だから、外交問題では日本人はアジア人や黒人を優越感的な視線で見ますが、白人社会から見たら逆の立場で、それゆえに傲慢な民族と思われてしまいます。それでなくても日本人の場合は国際感覚が無くて、村意識の塊のようですから誤解される面が非常に多いので、イエスかノーかをハッキリと意志表示をしてから自分の主張をしていくことが大事ですね。嫌われないように相手に変な気の使い方をするより、既に偏見から嫌われているのですから国際人感覚で話をしていくといいですよ。」
・そうですか。政治家や外交官はそういう事をキチンと理解して外交して欲しいですね。しかし、日本人がそのような差別的評価を受けているというのは悲しいですね。
「そうです。しかし、多くは偏見や誤解から来るものですから国際的な貢献と努力が必要です。」
・となると、日本は金持ちの国だから、もっと貧しい国に金銭的な援助をしたらどうでしょうか?
「そういう努力も必要ですが、金銭的な援助だけではだめです。金銭的援助の社会福祉というのは社会主義的な考え方であって、資本主義社会ではあまり評価されません。資本主義が発達すると、何が評価されると思いますか?」
・何でしょう。わかりません。
「文化や芸術です。歴史を見て下さい。資本主義の人達は最終的には王侯貴族のような暮らしをしたいのです。例えば、金持ちになるとまず、美食や美飲など、食事や飲み物などの質を高めていきますが、さらに金持ちになると高級車やヨット、自家用飛行機、豪華な家と次々とあくなき欲望によって買いあさっていきますね。
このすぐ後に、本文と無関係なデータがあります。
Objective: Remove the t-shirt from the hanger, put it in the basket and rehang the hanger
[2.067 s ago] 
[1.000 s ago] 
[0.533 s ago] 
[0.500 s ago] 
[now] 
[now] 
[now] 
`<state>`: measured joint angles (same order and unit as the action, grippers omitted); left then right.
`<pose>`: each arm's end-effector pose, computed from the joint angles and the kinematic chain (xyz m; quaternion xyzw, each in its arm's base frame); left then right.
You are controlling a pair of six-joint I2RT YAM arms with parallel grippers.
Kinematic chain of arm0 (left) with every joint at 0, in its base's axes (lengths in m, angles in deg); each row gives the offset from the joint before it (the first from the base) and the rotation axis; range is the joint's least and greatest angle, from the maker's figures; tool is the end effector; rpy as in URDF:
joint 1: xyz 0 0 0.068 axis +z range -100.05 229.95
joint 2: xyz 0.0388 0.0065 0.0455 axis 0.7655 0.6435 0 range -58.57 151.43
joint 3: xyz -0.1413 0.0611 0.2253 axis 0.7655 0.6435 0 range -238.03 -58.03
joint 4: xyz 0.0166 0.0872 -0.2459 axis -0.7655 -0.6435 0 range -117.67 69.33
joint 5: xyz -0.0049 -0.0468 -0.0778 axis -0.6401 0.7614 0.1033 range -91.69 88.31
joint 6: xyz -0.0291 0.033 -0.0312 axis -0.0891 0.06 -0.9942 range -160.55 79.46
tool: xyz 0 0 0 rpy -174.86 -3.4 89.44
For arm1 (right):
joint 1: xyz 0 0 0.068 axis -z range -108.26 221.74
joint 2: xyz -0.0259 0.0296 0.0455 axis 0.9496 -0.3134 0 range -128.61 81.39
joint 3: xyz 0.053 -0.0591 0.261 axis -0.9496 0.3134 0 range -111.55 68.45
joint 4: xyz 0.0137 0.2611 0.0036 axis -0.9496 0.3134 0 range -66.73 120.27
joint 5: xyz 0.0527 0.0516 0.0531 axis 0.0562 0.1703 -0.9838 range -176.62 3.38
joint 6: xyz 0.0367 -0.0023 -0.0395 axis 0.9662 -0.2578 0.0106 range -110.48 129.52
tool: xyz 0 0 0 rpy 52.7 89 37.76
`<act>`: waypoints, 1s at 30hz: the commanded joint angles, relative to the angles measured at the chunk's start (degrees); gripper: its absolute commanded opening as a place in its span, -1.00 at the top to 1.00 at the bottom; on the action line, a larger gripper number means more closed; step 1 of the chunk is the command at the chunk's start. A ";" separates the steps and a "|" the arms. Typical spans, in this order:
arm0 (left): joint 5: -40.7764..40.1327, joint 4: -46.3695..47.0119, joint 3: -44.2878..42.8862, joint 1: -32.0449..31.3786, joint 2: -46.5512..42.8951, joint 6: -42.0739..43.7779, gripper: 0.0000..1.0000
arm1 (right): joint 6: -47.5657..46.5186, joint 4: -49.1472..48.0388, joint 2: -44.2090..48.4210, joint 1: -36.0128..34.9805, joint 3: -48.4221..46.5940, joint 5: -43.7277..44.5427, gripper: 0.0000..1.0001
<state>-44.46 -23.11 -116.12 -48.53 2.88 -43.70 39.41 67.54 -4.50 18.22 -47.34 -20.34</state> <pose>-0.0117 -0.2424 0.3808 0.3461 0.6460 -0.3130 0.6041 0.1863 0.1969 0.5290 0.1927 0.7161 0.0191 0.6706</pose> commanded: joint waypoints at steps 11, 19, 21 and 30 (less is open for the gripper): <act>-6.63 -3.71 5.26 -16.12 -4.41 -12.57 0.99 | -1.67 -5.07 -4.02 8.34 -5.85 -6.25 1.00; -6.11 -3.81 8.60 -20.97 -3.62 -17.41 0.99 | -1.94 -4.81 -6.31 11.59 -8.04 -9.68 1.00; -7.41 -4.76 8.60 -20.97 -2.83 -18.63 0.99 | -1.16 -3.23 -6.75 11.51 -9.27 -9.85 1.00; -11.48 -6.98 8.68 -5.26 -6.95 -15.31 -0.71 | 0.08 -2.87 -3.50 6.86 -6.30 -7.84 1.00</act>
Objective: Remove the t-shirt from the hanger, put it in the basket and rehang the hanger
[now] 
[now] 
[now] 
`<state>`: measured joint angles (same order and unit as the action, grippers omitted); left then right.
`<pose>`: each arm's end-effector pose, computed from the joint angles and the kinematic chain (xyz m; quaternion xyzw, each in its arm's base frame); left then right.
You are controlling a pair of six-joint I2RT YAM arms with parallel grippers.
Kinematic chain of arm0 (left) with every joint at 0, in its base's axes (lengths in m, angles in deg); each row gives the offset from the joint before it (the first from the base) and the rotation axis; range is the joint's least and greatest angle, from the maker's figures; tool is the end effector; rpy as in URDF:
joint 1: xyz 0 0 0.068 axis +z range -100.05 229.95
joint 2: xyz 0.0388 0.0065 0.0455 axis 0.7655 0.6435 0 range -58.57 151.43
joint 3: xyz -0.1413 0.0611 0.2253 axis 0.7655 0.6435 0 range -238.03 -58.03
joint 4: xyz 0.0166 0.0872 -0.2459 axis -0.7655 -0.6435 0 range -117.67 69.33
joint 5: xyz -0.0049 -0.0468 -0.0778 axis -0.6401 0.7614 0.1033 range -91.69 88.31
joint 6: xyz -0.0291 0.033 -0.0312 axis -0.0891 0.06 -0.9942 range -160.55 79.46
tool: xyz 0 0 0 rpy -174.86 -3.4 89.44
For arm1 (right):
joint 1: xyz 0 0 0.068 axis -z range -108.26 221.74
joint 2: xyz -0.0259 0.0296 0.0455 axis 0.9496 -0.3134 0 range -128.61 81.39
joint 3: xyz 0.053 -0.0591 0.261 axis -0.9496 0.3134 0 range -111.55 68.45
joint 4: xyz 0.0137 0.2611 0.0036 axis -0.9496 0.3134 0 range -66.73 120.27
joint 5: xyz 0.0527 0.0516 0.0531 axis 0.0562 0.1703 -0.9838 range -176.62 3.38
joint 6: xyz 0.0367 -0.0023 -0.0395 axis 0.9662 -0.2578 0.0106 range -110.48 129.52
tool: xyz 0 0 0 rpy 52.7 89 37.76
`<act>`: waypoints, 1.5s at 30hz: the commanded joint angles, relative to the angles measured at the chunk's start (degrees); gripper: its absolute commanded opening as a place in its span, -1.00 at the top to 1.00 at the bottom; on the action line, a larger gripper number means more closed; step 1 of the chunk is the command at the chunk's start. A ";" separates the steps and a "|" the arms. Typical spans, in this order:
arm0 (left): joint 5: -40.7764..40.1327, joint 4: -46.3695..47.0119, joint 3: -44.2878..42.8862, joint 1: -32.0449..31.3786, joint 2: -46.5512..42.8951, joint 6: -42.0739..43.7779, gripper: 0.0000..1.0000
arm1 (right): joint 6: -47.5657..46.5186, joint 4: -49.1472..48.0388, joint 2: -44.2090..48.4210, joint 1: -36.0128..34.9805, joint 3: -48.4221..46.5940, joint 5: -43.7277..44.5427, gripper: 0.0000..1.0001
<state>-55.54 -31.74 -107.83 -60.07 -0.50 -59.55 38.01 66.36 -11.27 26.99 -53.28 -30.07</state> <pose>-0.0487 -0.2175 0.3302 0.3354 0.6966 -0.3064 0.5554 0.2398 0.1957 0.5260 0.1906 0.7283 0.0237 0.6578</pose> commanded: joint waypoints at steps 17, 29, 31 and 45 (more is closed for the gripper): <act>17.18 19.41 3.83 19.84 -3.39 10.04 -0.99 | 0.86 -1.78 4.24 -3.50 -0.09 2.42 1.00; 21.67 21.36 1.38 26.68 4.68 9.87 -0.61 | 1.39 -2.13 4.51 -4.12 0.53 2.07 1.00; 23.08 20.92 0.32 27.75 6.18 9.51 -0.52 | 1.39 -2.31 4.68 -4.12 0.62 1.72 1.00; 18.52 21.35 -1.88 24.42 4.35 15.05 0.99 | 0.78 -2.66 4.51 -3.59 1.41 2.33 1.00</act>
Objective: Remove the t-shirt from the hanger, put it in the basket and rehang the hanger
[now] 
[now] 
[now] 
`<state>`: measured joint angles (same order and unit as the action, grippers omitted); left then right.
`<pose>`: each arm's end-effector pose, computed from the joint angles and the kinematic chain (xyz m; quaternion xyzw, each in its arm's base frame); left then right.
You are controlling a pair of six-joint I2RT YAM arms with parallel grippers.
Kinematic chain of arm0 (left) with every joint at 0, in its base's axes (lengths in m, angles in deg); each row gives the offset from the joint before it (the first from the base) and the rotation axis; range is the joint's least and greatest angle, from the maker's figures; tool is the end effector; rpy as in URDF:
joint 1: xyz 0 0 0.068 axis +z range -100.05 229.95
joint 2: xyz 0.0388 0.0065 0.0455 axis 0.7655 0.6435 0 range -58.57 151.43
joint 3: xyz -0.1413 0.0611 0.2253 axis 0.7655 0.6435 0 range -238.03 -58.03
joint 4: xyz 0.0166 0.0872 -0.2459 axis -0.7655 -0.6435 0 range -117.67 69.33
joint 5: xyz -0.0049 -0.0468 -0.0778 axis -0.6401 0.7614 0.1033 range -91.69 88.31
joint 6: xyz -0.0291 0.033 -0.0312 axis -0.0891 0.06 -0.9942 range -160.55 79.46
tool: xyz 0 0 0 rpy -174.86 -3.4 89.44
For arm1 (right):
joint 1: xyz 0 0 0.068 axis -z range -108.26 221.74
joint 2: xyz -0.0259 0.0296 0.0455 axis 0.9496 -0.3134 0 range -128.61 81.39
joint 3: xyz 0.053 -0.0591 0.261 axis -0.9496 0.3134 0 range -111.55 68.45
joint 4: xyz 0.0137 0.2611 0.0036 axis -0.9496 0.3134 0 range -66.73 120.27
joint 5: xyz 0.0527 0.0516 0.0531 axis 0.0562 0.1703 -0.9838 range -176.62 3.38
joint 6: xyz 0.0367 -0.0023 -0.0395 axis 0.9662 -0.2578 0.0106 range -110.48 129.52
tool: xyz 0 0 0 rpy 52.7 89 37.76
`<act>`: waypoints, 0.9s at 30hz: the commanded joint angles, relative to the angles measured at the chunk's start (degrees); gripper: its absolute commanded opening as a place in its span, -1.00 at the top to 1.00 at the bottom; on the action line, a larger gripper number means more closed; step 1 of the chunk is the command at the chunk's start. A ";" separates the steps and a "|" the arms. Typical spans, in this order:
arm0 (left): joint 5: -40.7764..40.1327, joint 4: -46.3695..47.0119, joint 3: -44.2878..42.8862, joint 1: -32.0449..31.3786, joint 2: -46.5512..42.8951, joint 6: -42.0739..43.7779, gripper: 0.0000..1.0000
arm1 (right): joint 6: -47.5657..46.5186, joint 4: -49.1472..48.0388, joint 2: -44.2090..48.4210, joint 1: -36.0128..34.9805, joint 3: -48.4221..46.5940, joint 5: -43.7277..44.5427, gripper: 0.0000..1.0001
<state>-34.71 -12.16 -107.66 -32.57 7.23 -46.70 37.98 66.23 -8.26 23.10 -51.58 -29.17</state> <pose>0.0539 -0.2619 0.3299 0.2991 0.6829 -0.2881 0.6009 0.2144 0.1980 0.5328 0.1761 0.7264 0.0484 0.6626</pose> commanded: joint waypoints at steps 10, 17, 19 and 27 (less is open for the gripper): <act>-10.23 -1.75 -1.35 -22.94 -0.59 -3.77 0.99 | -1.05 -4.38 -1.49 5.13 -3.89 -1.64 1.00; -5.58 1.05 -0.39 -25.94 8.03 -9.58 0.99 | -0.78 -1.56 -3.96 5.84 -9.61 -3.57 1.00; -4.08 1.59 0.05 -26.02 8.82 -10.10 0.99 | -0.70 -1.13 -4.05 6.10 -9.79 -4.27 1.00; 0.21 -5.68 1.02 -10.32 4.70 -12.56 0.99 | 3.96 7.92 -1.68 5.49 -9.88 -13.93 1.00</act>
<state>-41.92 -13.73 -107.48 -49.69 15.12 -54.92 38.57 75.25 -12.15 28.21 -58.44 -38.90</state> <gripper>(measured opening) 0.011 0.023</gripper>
しかし、どんなに贅沢品を買ってもどんどん質も価値も劣化していきます。そこで、さらに金持ちになると、今度は安定した財産家になってゆき、そこで永久なる価値と質と品格を持つ財産を求めるようになります。そうなると、最後は高価な工芸品から芸術品へと向かうようになります。」
・そうなんだ。そこまでいかないと本当の金持ちと言われないんだ。
「そうですよ。ところが、お金がいくらあっても本物の芸術はなかなか手に入れられませんね。特に歴史的な絵画は人間の質と品性や精神を高めてくれますが、価値は万民の宝として美術館に収まって個人の手には入りません。」
・芸術というのは個人的な価値でなく万民の価値なんだ。
「そう。ですから、絵画で言えば、今日において万民の価値の絵画というとレオナルド・ダ・ヴィンチやミケランジェロ、レンブラントと言った巨匠たちの絵画ですが、これも白人社会の価値基準で決められたものですね。
ところが、白人社会だけでなく、東洋と西欧を結びつけた絵画と言えば線画によって描かれた明るい色彩と大胆な構図のインプレッション(印象派と和訳されてきたが正しくは浮世絵)絵画が19世紀に生まれました。
マネとかモネ、ルノアール、ゴッホ、セザンヌといった人たちの絵画のことです。日本の浮世絵の影響を受けた近代絵画です。」
・ここで浮世絵が出てくるのですね。
「そうです。浮世絵こそ日本が誇れる世界の絵画ですし、芸術・文化なのです。ですから、浮世絵外交が日本を本当に評価してもらえるし、日本が浮世絵を通して西欧に大きな文化を与えてくれたと歴史的に見直してくれるのです。